8 Feb 2024 | Xing Han Lü, Zdeněk Kasner, Siva Reddy
WEBLINX is a large-scale benchmark for conversational web navigation, consisting of 2337 expert demonstrations across 155 real-world websites. The benchmark includes over 100,000 interactions and covers a wide range of web navigation patterns. It is designed to train and evaluate agents in diverse scenarios, including tasks such as helping visually impaired users navigate websites through a chat interface, enhancing smart speakers with voice-controlled web navigation, and improving productivity by reducing repetitive steps. The benchmark includes a variety of metrics to assess model performance, including intent match, element similarity, and text similarity.
To address the challenge of processing large HTML pages, the authors propose a method called Dense Markup Ranking (DMR), which efficiently prunes HTML pages by ranking relevant elements. This method allows for the creation of a compact representation of the DOM, which can be used to evaluate a wide range of models. The benchmark also includes a variety of models, including smaller text-only decoders and larger multimodal models, to assess their ability to navigate websites.
The experiments show that smaller text-only decoders outperform multimodal LLMs, but all finetuned models struggle to generalize to new settings. The findings highlight the need for large multimodal models that can generalize to novel settings. The authors also find that even the best zero-shot model, GPT-4V, is surpassed by finetuned models. However, all models face challenges in generalizing to new settings, such as unseen websites from a different geographic location or when the instructor gives instructions without seeing the screen.
The benchmark is designed to assess the ability of LLM agents to not only follow self-contained instructions but also engage with their environment through dialogue and generalize to unforeseen situations. The authors believe that significant effort will be needed to make progress on the problem of conversational web navigation. The benchmark is available for research, and the code, data, and models are provided for further study.WEBLINX is a large-scale benchmark for conversational web navigation, consisting of 2337 expert demonstrations across 155 real-world websites. The benchmark includes over 100,000 interactions and covers a wide range of web navigation patterns. It is designed to train and evaluate agents in diverse scenarios, including tasks such as helping visually impaired users navigate websites through a chat interface, enhancing smart speakers with voice-controlled web navigation, and improving productivity by reducing repetitive steps. The benchmark includes a variety of metrics to assess model performance, including intent match, element similarity, and text similarity.

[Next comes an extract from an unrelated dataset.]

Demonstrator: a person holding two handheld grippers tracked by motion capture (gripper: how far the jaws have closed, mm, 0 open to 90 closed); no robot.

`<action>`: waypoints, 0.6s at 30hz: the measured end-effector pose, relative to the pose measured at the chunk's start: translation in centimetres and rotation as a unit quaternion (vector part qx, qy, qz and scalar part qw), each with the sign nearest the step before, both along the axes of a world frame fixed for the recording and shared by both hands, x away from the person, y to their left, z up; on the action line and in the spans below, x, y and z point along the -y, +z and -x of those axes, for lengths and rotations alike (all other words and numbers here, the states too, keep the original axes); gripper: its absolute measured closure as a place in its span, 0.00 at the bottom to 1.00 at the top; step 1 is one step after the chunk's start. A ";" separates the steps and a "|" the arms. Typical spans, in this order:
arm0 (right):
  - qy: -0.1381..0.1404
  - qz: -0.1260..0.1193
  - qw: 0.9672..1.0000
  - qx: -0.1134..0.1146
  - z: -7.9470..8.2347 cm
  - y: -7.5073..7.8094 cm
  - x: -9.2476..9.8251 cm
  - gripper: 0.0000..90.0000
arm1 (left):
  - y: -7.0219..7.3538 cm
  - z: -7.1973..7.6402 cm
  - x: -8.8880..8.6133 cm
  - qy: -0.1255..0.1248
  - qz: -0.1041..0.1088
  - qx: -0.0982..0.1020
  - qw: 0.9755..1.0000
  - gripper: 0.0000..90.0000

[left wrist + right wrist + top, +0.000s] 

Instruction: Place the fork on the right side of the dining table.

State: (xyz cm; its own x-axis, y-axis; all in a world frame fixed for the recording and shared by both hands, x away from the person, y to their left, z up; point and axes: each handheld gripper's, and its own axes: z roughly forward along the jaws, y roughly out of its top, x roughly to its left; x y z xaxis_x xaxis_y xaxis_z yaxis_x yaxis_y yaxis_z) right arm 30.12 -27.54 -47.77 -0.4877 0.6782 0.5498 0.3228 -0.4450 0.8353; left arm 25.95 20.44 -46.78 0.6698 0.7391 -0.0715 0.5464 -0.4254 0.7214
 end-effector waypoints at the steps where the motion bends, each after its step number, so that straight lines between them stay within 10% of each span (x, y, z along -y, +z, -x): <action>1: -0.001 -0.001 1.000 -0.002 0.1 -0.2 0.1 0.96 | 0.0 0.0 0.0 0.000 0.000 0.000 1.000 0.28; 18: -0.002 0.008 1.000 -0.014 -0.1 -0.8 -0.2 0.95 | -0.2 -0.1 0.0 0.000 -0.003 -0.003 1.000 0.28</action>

To address the challenge of processing large HTML pages, the authors propose a method called Dense Markup Ranking (DMR), which efficiently prunes HTML pages by ranking relevant elements. This method allows for the creation of a compact representation of the DOM, which can be used to evaluate a wide range of models. The benchmark also includes a variety of models, including smaller text-only decoders and larger multimodal models, to assess their ability to navigate websites.
The experiments show that smaller text-only decoders outperform multimodal LLMs, but all finetuned models struggle to generalize to new settings. The findings highlight the need for large multimodal models that can generalize to novel settings. The authors also find that even the best zero-shot model, GPT-4V, is surpassed by finetuned models. However, all models face challenges in generalizing to new settings, such as unseen websites from a different geographic location or when the instructor gives instructions without seeing the screen.
The benchmark is designed to assess the ability of LLM agents to not only follow self-contained instructions but also engage with their environment through dialogue and generalize to unforeseen situations. The authors believe that significant effort will be needed to make progress on the problem of conversational web navigation. The benchmark is available for research, and the code, data, and models are provided for further study.